My 26-year-old Female Tenant

Chapter 300: : a wild rose

  After I told Mi Cai what Robben was going through, she fell into silence, unwilling to say a word for a long time, and unwilling to leave the flowing Xitang River.

  It was so early in the morning, and I reminded her again that it was time to leave. After all, the real summer hadn’t come yet, and she couldn’t bear the humidity by the river with only thin clothes.

  ...

Back at the inn, Mi Cai and I went back to our own rooms, but I didn’t want to sleep as much as I imagined, so I sat on the bed with my notebook in my arms and checked the latest travel information on the Internet. Indeed, now I am very eager to sleep. I have made a career in the tourism industry, so I need to recharge myself at any time and reserve relevant information.

  <'s voice, because her voice is so unique, even the sound of crying is unique. <, with her back facing me, the briar tattoo on the back of her neck, in the fog in the second half of the night, seems to show how free and easy she was once.

  I patted her on the shoulder and asked, "Are you crying?"

  She suddenly found me coming, first her face was terrified, and then with tears on her face, she reprimanded: "Crying for your sister! A big man can't make a sound when he walks, it's so scary!"

I looked at my feet, and I was wearing the kind of thin slippers specially designed for hotels, so I replied: "It's not high heels, what's the sound!" of tears.

  I pushed her and motioned for a seat to come out for me. She moved her body reluctantly, so the two sat on the dusty floor in such a casual way. <, after lighting it for her, he also lit one himself, but he didn't rush to speak.

  But such a wild woman just cried. I am afraid that only she knows what kind of grief she is enduring at this time.

  After smoking half a cigarette, she finally smiled and said to me: "Zhaoyang, do you think I'm very shameless, always pestering a person who doesn't love me, forcing him to fall in love with me."

   "You are just too persistent in love, and unfortunately love the wrong person."

"I've always expected that he would fall in love with me like I fell in love with him...so for him, I would do anything, even...even if I don't have to endure his love for my first love with pride. Be obsessed with no regrets!"

"The result of enduring is like now, a person is burdened with pain and loneliness, sitting on this rooftop crying in the middle of the night." The night was too diffuse, so I couldn't see clearly what she was thinking at this time, so I flicked my head with my fingers, thinking about the next topic that could comfort her, but at this time, cc fell again. Weeping, but refused to speak out again, this kind of silent crying made me feel very sad for her, so I panicked...

I felt funny in my heart, but I was not in the mood to laugh, so I put my arms around her shoulders and said: "Don't cry, really don't cry, in my eyes, you are a wild rose that is not affected by the wind and rain, and has always kept coming out at dawn." How can I let tears wet this wild rose now?"

I felt even more sad in my heart. I just patted her on the back to let her breathe more smoothly, but I felt so helpless. It was impossible for me to replace Robben to do something for her. Finally, I seemed to see Her stubbornness and inferiority that shattered at the touch of a finger.

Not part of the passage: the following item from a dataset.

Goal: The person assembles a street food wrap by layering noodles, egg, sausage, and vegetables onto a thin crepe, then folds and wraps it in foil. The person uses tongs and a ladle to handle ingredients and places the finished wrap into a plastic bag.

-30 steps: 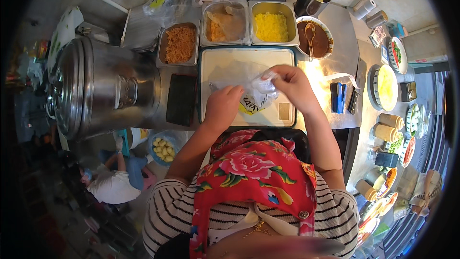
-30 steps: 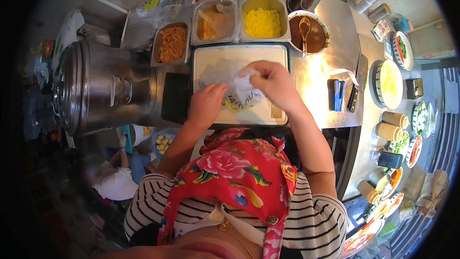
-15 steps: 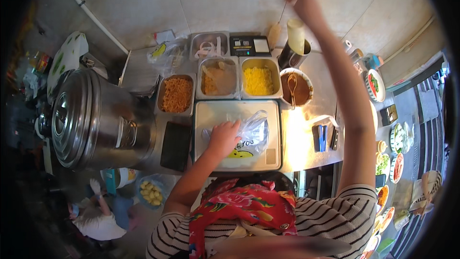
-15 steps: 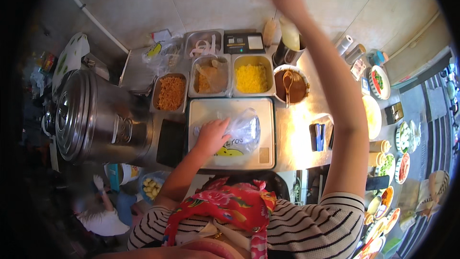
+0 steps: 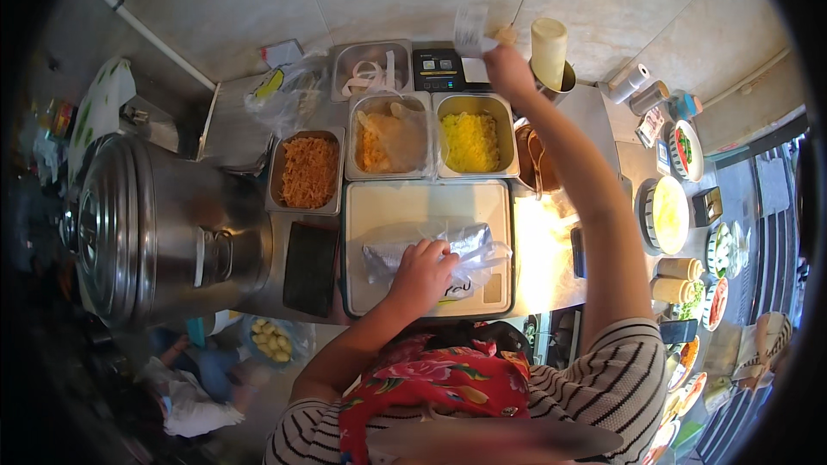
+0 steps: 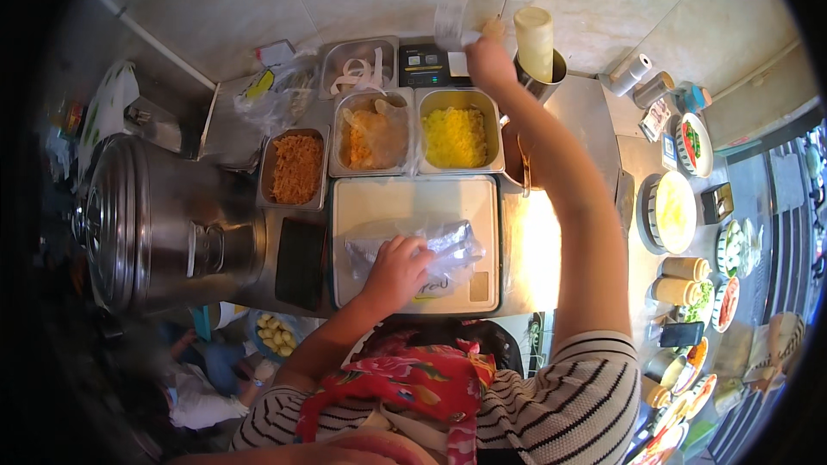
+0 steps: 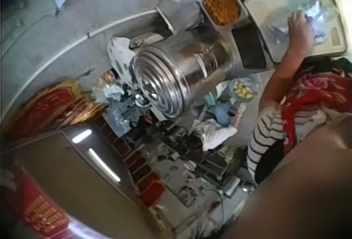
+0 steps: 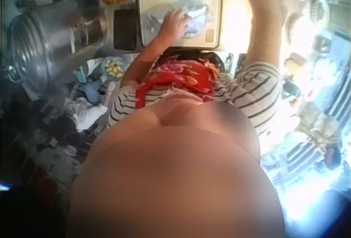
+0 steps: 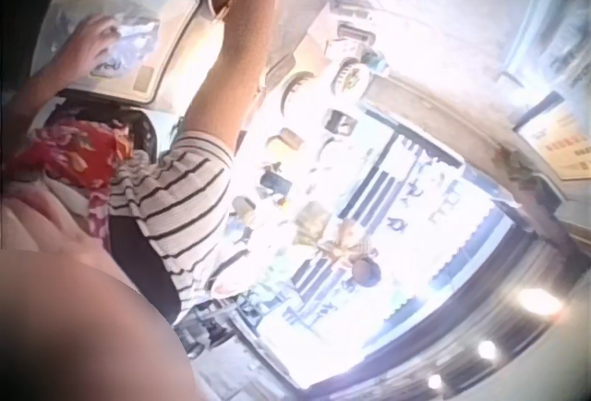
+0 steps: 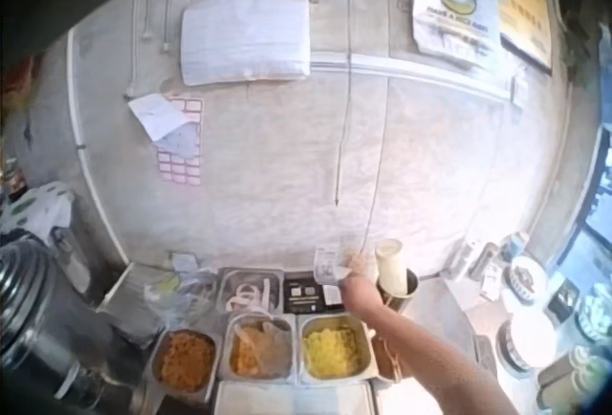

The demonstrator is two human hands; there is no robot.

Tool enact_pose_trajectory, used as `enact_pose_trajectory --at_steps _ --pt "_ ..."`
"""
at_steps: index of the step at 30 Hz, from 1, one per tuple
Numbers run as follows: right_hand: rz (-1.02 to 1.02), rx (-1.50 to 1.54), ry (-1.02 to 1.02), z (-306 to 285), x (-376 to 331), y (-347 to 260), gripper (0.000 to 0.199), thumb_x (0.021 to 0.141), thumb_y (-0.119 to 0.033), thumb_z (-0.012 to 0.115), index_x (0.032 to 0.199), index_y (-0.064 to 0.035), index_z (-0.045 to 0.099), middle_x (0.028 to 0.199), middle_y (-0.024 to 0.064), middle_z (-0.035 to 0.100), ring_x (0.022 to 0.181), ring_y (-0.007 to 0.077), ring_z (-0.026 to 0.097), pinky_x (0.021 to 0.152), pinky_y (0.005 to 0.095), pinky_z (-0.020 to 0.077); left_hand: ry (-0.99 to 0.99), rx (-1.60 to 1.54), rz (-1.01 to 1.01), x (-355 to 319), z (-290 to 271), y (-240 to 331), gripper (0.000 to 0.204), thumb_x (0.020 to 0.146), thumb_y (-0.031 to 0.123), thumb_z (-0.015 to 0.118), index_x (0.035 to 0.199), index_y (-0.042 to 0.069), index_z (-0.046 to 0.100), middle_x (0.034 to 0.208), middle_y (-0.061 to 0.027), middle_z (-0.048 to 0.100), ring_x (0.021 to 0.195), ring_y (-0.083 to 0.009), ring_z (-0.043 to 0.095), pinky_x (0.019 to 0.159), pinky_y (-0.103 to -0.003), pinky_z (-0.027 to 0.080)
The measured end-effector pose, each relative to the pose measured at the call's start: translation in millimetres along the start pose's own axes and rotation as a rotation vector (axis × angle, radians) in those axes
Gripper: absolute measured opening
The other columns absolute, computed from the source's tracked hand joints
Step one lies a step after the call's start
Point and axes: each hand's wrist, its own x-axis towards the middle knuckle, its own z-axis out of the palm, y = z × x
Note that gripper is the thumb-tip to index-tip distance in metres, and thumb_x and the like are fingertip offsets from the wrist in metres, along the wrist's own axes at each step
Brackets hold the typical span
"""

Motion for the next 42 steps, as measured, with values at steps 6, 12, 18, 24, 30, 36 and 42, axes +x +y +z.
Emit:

Lighting a cigarette again, smoking silently, I became more and more curious about who Wei Manwen was, and why after leaving for so many years, Robben couldn't make Robben feel attracted to any woman, even CC, who was full of personality and charm. woman.

  Compared to Robben, why did I let go of my attachment to Jian Wei? And what is first love?

  ...

After only sleeping for a few hours, the morning ushered in. After I went to a nearby restaurant for breakfast with everyone, I fell into a busy schedule, because tourists who bought packages from "Easy Travel" have come to Xitang one after another today. So I kept driving between the inn and the station, and then settled a group of tourists, completely forgetting that today is my birthday.

This kind of busyness made me feel at ease, and it also made me feel regretful, because I had less time to accompany Mi Cai. It was not until the evening when the passenger flow was at a low peak that I handed over the task of receiving tourists to Tongzi. Came to Ah Feng's bar with a group of people to celebrate his \'year-old birthday.

  Perhaps because I was too tired, during the birthday party, I had very little interaction with everyone, and I even refused A Feng's request to let me sing on stage to add to the fun. < and Robben feel anxious, anyway, at this birthday party with many friends in attendance, my emotions are really not high.